The US president faces criticism for ‘kissing’ Latin American enemies and ‘kicking’ his ally Britain

US President Barack Obama has come under fire on both sides of the Atlantic for failing to support Britain in its dispute with Argentina over drilling for oil off the Falkland Islands - and reports suggest that the US is taking revenge on Britain for releasing CIA files on former Guantanamo detainee Binyam Mohamed.

So far the criticism has come mainly from the right, but accusations that Obama has deserted its biggest ally in favour of an Argentinian president backed by such anti-American leaders as Hugo Chavez could well strike a chord with those of a less conservative bent if the row rumbles on.

The news that the US Secretary of State Hillary Clinton is to meet the Argentinian president Cristina Fernández de Kirchner at a summit in Uruguay on Monday has merely rubbed salt into the wounds - and led British officials to let it be known, via the Times of London, that US support for negotiations would not be welcomed. It is "up to the islanders whether they want mediation or not" an official said.

Despite this, La Nacion, an Argentinian newspaper, perhaps hopefully, claims a US State Department source as saying Clinton is "prepared to mediate" in the row.

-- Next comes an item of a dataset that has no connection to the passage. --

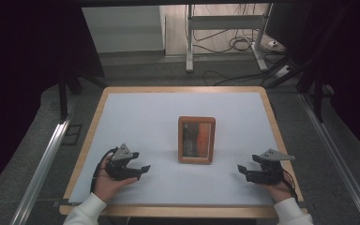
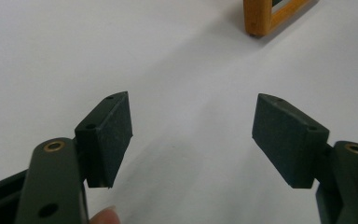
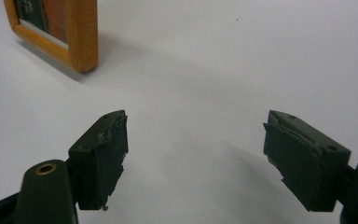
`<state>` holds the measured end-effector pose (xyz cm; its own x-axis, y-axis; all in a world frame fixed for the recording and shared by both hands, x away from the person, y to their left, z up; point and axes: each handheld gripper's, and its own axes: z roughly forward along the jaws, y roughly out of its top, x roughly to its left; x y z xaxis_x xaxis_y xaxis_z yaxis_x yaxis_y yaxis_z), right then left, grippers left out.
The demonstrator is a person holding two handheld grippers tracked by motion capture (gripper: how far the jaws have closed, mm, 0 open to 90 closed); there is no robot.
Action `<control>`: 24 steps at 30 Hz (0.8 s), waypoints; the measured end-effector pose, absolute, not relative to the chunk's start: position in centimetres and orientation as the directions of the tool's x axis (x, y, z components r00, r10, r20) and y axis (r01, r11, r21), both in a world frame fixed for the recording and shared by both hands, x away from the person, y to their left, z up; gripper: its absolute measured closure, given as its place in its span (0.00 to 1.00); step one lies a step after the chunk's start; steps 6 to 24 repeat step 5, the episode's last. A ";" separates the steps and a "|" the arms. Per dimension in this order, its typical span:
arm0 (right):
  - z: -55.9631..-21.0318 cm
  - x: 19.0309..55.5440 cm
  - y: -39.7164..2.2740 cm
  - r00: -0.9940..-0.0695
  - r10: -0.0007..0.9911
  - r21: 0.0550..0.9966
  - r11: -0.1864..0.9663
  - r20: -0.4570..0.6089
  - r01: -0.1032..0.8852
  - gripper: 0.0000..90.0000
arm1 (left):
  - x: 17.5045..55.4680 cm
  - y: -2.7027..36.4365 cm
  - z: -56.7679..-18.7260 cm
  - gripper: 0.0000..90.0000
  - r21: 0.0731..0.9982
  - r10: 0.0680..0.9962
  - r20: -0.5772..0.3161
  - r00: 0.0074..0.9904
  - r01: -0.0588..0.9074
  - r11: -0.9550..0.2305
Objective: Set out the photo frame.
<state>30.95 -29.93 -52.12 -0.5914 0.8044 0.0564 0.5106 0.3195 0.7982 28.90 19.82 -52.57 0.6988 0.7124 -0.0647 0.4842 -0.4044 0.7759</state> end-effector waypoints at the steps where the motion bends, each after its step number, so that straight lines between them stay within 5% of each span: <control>1: -52.1 30.9 -29.9 -0.586 0.808 0.799 0.313 0.059 0.513 0.25 | 28.9 19.8 -52.6 0.31 0.777 0.711 -0.064 0.701 0.482 -0.405; 24: -52.0 30.8 -29.9 -0.583 0.811 0.801 0.314 0.053 0.510 0.25 | 28.9 19.8 -52.6 0.31 0.774 0.701 -0.059 0.711 0.476 -0.417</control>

Officially, the US has said the Falklands are strictly an issue for Argentina and Britain. The State Department told the Times: "We are aware not only of the current situation but also of the history, but our position remains one of neutrality."

But Alan Mendoza, the director of London-based think-tank the Henry Jackson society, told the Daily Mail he thought this neutrality has a lot to do with a court ruling two weeks ago that forced the British government to release CIA files on Binyam Mohamed, the former Guantanamo Bay detainee. Mendoza sees this as a poor excuse for deserting Britain, however: "The Obama administration's decision to ignore the democratic rights of the Falkland islanders is disgraceful," he says.

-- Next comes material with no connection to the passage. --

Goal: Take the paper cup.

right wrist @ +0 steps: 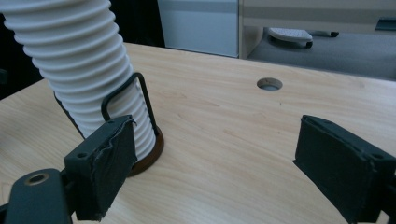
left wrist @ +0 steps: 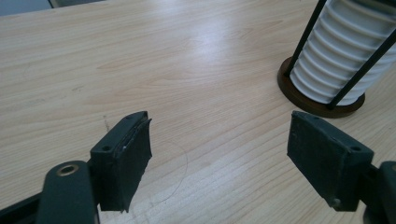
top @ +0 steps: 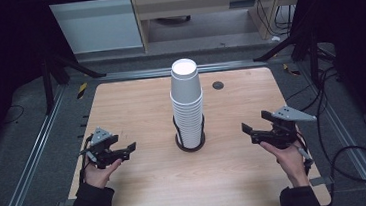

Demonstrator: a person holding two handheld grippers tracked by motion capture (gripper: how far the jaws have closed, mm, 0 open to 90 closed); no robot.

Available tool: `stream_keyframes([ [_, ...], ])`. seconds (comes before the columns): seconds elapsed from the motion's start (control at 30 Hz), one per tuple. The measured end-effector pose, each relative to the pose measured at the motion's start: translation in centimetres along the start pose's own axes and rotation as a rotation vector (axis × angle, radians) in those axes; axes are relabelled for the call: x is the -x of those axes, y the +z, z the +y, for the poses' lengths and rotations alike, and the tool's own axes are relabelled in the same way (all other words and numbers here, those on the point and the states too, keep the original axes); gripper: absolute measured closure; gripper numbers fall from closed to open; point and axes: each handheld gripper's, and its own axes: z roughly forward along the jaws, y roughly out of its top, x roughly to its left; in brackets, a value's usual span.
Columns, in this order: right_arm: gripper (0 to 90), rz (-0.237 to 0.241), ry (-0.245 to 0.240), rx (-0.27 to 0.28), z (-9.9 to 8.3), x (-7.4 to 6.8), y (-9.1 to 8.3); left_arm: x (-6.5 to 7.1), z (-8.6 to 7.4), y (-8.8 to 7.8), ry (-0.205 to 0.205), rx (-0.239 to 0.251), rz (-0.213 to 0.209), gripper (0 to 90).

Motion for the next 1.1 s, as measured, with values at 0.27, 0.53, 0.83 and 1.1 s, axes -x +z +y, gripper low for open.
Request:
stream_keyframes([
  [0.27, 11.7, 0.040, -0.037, 0.049, 2.8, -1.4, -0.5, 0.2, 0.0, 0.3, 0.022, -0.019, -0.016, 19.3],
  [0.53, 10.1, 0.086, -0.057, 0.059, 5.5, -2.5, -0.1, 0.4, -0.1, 0.5, 0.038, -0.036, -0.036, 19.4],
  [0.83, 9.6, 0.117, -0.098, 0.080, 8.6, -4.3, 0.5, 0.4, -0.2, 0.6, 0.040, -0.050, -0.044, 19.3],
  [1.1, 9.1, 0.152, -0.130, 0.083, 10.6, -6.0, 1.2, 0.5, -0.2, 0.6, 0.042, -0.052, -0.051, 19.4],
])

A leader in the usually pro-US Daily Mail goes so far as to question the so-called 'special relationship'. "This deeply regrettable response leaves us with the question; what is the purpose of a special relationship that seems to involve British sacrifice on one side and American indifference on the other?"

Across the Atlantic, the Heritage foundation, a conservative think tank said: "Even by the relentlessly poor standards of the Obama administration, whose doctrine unfailingly appears to be 'kiss your enemies and kick your allies', this is a new low."

Redstate.com, one of the most popular right-wing American blogs, said Obama "chose to side with a corrupt, agressive Argentine government that is backed by Hugo Chavez and is threatening a blockade of British territory. This is how Obama repays Britain for continuing to support our special relationship and providing thousands of British soldiers in... Iraq and Afghanistan."

The truth is that Clinton's tour of Latin American countries – which voted this week at a summit in Mexico to found a new union excluding the US – was going to be difficult enough without Obama giving a message of support to Britain in the meantime.

Any such vote of confidence will have to wait until Clinton is safely home.